Should investors seeking leveraged positions in gold prefer futures or leveraged exchanged-traded funds (ETF)? In their August 2014 paper entitled “Price Dynamics of Gold Futures and Gold Leveraged ETFs”, Tim Leung and Brian Ward compare the price evolutions of spot gold, gold futures and leveraged gold ETFs. They use the XAU-USD gold-U.S. dollar exchange rate as the spot gold price. Among gold futures, they consider maturities from nearest month to one year. Among ETFs, they consider the unleveraged iShares GLD, the ProShares 2X UGL, the ProShares -2X GLL, the VelocityShares 3X UGLD and the VelocityShares -3X DGLD. They also construct static and dynamic portfolios of gold futures in efforts to replicate spot gold and leveraged gold price behaviors. Using recent gold futures and gold ETF prices through 7/14/2014, they find that:

  • Gold futures contracts of different maturities exhibit strong price co-movement with spot gold and among each other (see the first chart below), with the actively traded nearest-term contract closely tracking spot gold price.
    • Linear regression of daily returns suggests that futures returns are a little less volatile than spot return, but annual volatilities of futures are in fact somewhat higher (19.3% for nearest term versus 18.4% for spot).
    • The longer the holding interval, the more closely futures track spot gold.
  • Linear regression shows that leveraged gold ETFs perform as advertised on a daily basis, with long funds generally tracking a little better than short funds. However, as holding interval lengthens, leveraged ETFs tend increasingly to underperform appropriate benchmarks, particularly when volatility is high (see the second chart below). Long and short leveraged ETFs sometimes exhibit negative cumulative returns at the same time when held over a long interval.
  • A static portfolio consisting of one or two futures series with different maturities plus collateral, rolled as contracts expire, closely tracks spot gold.
  • For tracking leveraged gold benchmarks, dynamic leveraged portfolios of nearest-term futures plus co-varying collateral, recalculated daily, outperform the corresponding leveraged ETFs.

The following chart, taken from the paper, shows the evolution of spot gold price, the nearest-term futures price (Jan-13 contract) and the 12-month futures price (Dec-13 contract) during December 29, 2012 through January 29, 2013. The three series move together, and the nearest-term contract tracks spot gold price closely.


The next chart, also from the paper, shows the evolution of GLL (-2X leveraged gold ETF) and a simple -2x benchmark during 1/3/2012 through 7/14/2014. GLL tends to underperform the benchmark, and the underperformance tends to grow as the holding interval lengthens. Other leveraged gold ETFs exhibit similar behavior.


In summary, evidence suggests that futures contracts may be more effective than leveraged ETFs for taking leveraged positions in spot gold.

The underperformance of leveraged gold ETFs is similar to that observed for many other leveraged ETFs.
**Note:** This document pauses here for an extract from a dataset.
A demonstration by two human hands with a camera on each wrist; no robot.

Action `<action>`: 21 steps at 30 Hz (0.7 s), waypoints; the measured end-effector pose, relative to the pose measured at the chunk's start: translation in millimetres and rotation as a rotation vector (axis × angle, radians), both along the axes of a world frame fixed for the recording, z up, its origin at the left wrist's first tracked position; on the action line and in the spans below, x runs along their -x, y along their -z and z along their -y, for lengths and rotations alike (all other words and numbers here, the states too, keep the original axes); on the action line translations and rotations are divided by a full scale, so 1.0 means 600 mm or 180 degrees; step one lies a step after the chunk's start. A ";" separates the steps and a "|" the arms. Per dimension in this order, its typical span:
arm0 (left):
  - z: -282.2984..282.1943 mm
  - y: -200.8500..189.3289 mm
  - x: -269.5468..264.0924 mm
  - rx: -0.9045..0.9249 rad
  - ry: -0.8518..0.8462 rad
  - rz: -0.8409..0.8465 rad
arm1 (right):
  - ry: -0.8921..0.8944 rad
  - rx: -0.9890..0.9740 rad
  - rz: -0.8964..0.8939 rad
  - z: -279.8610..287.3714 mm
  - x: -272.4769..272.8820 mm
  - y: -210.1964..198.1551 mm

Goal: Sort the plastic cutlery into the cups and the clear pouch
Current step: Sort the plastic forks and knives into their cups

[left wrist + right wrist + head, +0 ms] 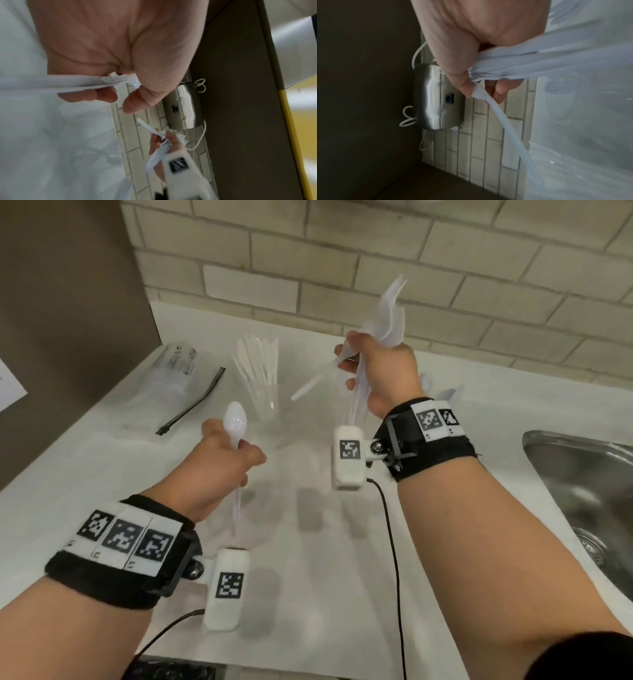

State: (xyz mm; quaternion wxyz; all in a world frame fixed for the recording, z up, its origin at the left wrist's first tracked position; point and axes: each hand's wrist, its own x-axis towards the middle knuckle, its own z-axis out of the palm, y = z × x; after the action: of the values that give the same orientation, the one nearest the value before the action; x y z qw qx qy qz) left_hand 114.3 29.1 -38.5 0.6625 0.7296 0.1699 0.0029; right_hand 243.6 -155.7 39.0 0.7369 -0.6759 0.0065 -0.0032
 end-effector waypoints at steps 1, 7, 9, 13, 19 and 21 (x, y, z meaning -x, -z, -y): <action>-0.001 -0.003 0.008 0.0035 0.0010 0.0027 | 0.0074 -0.0010 0.0068 0.001 -0.021 -0.009; -0.021 0.005 0.060 -0.0058 0.0201 0.0190 | 0.0331 0.0114 0.0527 -0.015 -0.122 0.009; -0.034 0.011 0.070 -0.0128 0.0163 0.0189 | 0.0319 0.0020 0.0536 -0.015 -0.143 0.024; -0.051 0.012 0.084 -0.0160 0.0085 0.0145 | 0.0206 -0.0144 0.0373 -0.015 -0.173 0.049; -0.057 0.001 0.090 -0.0232 0.0049 0.0037 | 0.0069 0.0162 0.0163 -0.006 -0.182 0.090; -0.055 -0.001 0.089 -0.0183 0.0066 0.0048 | 0.0033 0.0120 0.0154 -0.001 -0.178 0.096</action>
State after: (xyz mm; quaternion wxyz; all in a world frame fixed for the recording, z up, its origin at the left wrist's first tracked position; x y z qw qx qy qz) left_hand 60.9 62.0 -38.1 0.6425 0.7500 0.1571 0.0063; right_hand 350.3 -155.0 -18.6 0.7240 -0.6894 -0.0079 -0.0234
Cautions regarding findings include:

  • Calculations for futures do not include costs of buying and selling contracts to roll from expiring contracts or to replicate leveraged spot gold price via dynamic adjustments. These costs would reduce returns to replication strategies, especially to the dynamic strategy with daily position adjustments. Effects of dynamic strategy trading frictions may be comparable to leverage ETF underperformance.
  • Testing multiple replication schemes for spot gold and leveraged spot gold using different combinations of futures contracts introduces snooping bias, such the the best-performance combination likely overstates tracking accuracy.